Pereira Gerard, Gillies Hunter, Chanda Sanjay, Corbett Michael, Vernon Suzanne D, Milani Tina, Bateman Lucinda
Cortene Inc., Burlingame, CA, United States.
Bateman Horne Center, Salt Lake City, UT, United States.
Front Syst Neurosci. 2021 Sep 1;15:698240. doi: 10.3389/fnsys.2021.698240. eCollection 2021.
Myalgic encephalomyelitis/chronic fatigue syndrome (ME/CFS) is a complex multi-symptom disease with widespread evidence of disrupted systems. The authors hypothesize that it is caused by the upregulation of the corticotropin-releasing factor receptor type 2 (CRFR2) in the raphé nuclei and limbic system, which impairs the ability to maintain homeostasis. The authors propose utilizing agonist-mediated receptor endocytosis to downregulate CRFR2.
This open-label trial tested the safety, tolerability and efficacy of an dose of CT38s (a short-lived, CRFR2-selective agonist, with no known off-target activity) in 14 ME/CFS patients. CT38s was subcutaneously-infused at one of four dose-levels (i.e., infusion rates of 0.01, 0.03, 0.06, and 0.20 μg/kg/h), for a maximum of 10.5 h. Effect was measured as the pre-/post-treatment change in the mean 28-day total daily symptom score (TDSS), which aggregated 13 individual patient-reported symptoms.
ME/CFS patients were significantly more sensitive to the transient hemodynamic effects of CRFR2 stimulation than healthy subjects in a prior trial, supporting the hypothesized CRFR2 upregulation. Adverse events were generally mild, resolved without intervention, and difficult to distinguish from ME/CFS symptoms, supporting a CRFR2 role in the disease. The acute dose of CT38s was associated with an improvement in mean TDSS that was sustained (over at least 28 days post-treatment) and correlated with both total exposure and pre-treatment symptom severity. At an infusion rate of 0.03 μg/kg/h, mean TDSS improved by -7.5 ± 1.9 (or -25.7%, = 0.009), with all monitored symptoms improving.
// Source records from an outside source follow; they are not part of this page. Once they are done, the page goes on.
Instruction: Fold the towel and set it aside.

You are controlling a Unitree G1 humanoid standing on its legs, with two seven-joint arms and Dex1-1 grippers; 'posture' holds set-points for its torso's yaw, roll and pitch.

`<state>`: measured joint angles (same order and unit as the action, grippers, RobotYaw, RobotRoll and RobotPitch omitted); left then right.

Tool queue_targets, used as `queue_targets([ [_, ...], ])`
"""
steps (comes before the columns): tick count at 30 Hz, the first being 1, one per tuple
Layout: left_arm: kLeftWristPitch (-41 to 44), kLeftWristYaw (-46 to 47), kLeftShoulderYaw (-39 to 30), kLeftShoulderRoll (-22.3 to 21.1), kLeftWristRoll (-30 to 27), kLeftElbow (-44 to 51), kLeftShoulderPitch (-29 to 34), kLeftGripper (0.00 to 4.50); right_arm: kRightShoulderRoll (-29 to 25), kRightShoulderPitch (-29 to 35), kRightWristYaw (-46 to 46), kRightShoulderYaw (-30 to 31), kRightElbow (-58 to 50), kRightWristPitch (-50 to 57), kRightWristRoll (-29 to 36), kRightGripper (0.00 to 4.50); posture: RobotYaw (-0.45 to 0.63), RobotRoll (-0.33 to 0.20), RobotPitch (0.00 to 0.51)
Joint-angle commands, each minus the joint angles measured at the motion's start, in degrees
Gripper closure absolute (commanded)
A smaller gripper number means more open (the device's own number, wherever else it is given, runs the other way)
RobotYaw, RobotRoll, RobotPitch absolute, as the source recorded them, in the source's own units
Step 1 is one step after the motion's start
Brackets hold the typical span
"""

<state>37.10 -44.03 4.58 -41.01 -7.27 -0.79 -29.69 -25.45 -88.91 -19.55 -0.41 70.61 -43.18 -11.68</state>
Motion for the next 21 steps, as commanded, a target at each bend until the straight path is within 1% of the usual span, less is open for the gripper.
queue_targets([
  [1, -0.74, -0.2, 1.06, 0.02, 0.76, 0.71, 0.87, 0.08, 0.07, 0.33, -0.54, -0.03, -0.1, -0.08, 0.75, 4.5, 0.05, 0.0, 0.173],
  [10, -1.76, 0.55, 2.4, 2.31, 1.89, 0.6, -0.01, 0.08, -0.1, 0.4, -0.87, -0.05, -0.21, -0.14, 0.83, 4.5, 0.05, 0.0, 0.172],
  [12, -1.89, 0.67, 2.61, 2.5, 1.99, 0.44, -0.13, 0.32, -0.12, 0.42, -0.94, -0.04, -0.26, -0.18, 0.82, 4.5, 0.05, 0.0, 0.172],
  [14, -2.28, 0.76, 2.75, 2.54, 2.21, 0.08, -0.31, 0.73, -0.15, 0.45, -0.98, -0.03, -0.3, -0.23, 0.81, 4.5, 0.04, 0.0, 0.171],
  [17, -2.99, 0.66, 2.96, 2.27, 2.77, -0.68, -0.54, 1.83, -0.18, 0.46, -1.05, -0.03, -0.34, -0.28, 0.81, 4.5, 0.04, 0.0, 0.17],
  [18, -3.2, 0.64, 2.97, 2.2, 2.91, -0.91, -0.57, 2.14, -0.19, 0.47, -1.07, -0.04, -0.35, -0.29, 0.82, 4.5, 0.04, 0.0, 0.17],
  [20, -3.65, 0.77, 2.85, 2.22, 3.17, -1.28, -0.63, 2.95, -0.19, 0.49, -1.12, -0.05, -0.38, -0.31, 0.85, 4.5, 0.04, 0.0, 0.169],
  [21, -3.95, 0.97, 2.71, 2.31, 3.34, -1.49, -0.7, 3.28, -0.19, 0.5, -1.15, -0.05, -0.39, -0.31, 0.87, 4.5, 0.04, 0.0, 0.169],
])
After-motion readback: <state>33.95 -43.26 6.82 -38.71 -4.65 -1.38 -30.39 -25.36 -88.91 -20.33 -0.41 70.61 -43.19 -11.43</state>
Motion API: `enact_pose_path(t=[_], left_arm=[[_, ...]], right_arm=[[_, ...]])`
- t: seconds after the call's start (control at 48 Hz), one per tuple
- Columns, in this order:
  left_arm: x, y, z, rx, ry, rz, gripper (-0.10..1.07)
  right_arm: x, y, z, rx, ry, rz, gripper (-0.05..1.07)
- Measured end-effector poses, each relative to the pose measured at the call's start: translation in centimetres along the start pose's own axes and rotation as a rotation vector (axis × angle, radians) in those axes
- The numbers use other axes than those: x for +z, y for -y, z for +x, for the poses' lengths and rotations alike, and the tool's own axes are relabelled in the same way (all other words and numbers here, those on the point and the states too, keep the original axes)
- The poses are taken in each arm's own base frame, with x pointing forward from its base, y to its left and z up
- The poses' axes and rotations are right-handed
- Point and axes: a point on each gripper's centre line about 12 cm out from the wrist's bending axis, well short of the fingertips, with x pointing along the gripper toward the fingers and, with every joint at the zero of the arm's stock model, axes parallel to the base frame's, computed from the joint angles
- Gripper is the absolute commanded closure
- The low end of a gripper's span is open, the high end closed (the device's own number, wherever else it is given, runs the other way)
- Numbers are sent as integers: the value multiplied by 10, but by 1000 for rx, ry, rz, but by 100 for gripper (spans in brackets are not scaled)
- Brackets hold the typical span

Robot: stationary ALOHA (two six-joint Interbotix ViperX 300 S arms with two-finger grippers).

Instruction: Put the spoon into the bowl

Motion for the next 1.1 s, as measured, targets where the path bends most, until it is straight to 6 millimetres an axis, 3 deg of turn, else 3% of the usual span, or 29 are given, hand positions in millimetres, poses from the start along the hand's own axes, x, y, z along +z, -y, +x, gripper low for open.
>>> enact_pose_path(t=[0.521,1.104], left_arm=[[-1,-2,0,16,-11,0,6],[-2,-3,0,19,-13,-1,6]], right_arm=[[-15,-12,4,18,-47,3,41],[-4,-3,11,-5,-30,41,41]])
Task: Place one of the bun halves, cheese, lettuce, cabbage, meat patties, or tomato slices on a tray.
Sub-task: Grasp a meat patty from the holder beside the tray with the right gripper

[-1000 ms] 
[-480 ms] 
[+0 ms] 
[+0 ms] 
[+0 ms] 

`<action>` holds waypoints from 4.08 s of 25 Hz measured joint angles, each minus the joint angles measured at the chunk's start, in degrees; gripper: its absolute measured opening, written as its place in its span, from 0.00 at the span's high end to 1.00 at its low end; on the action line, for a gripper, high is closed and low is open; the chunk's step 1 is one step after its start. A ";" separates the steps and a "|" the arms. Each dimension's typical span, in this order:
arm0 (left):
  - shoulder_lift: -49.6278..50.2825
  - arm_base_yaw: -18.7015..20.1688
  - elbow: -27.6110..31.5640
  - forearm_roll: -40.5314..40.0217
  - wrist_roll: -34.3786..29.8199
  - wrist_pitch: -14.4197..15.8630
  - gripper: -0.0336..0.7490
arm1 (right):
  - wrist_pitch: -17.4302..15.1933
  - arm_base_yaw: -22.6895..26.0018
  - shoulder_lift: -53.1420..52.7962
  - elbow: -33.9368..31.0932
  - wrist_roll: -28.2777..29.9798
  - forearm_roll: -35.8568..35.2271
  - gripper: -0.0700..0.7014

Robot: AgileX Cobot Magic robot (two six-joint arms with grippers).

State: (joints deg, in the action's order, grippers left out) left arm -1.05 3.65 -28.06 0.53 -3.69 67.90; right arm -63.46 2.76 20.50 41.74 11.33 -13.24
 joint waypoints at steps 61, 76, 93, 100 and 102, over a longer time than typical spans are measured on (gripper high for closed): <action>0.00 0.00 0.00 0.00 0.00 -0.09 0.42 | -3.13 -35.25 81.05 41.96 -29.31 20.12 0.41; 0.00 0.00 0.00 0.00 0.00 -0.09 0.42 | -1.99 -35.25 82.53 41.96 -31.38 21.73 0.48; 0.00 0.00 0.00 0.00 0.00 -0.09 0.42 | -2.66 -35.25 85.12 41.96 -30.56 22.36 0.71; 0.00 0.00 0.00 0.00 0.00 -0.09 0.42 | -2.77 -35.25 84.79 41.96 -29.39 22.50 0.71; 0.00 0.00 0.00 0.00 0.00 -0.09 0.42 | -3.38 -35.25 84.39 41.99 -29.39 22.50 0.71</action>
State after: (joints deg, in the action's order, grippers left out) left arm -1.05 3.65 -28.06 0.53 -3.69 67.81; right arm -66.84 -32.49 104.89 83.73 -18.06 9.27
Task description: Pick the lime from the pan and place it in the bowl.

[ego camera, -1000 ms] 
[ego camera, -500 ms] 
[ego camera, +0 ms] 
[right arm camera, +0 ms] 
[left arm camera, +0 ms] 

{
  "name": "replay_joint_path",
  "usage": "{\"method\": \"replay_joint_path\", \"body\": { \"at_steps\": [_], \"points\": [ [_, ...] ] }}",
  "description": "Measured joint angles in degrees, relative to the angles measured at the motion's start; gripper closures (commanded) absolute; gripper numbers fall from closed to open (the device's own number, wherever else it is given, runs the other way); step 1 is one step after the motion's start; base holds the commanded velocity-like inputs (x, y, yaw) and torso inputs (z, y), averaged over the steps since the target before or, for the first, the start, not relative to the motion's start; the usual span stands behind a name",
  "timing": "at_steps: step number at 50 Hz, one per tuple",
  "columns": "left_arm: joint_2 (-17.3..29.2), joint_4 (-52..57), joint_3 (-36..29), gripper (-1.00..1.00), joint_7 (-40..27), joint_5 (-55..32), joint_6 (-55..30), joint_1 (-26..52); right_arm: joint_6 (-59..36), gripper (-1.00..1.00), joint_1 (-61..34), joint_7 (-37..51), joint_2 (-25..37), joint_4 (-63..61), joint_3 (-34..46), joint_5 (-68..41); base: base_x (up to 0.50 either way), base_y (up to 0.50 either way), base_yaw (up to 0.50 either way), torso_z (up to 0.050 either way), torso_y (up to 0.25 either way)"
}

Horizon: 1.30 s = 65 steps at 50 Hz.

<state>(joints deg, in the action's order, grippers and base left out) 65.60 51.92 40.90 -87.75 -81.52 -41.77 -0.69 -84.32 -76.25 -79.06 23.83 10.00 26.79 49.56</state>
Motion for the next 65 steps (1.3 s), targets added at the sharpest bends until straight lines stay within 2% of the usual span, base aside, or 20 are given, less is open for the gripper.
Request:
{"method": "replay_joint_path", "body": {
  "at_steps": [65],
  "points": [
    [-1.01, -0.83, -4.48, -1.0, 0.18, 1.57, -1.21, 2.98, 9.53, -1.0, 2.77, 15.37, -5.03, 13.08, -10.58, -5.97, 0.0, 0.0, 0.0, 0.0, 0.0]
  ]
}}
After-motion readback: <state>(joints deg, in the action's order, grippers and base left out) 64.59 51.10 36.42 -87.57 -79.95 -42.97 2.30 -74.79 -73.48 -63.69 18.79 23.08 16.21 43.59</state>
The trial supports the hypothesis that CRFR2 is upregulated in ME/CFS, and that acute CRFR2 agonism may be a viable treatment approach warranting further study.
ClinicalTrials.gov, identifier NCT03613129.
肌痛性脑脊髓炎/慢性疲劳综合征(ME/CFS)是一种复杂的多症状疾病,有广泛证据表明其系统功能紊乱。作者推测,它是由中缝核和边缘系统中促肾上腺皮质激素释放因子受体2(CRFR2)上调引起的,这损害了维持体内平衡的能力。作者提议利用激动剂介导的受体内吞作用来下调CRFR2。
这项开放标签试验在14例ME/CFS患者中测试了一剂CT38s(一种短效、CRFR2选择性激动剂,无已知脱靶活性)的安全性、耐受性和疗效。CT38s以四个剂量水平之一(即输注速率为0.01、0.03、0.06和0.20μg/kg/h)皮下输注,最长输注10.5小时。疗效以治疗前/后28天每日总症状评分(TDSS)的变化来衡量,该评分汇总了13项患者报告的个体症状。
在先前的一项试验中,ME/CFS患者对CRFR2刺激的短暂血流动力学效应比健康受试者更为敏感,支持了CRFR2上调的假设。不良事件一般较轻,无需干预即可缓解,且难以与ME/CFS症状区分开来,支持CRFR2在该疾病中的作用。CT38s的急性剂量与平均TDSS的改善相关,这种改善持续存在(至少在治疗后28天),并且与总暴露量和治疗前症状严重程度相关。在输注速率为0.03μg/kg/h时,平均TDSS改善了-7.5±1.9(或-25.7%,P = 0.009),所有监测症状均有改善。
该试验支持了CRFR在ME/CFS中上调的假设,并且急性CRFR2激动作用可能是一种值得进一步研究的可行治疗方法。
ClinicalTrials.gov,标识符NCT03613129。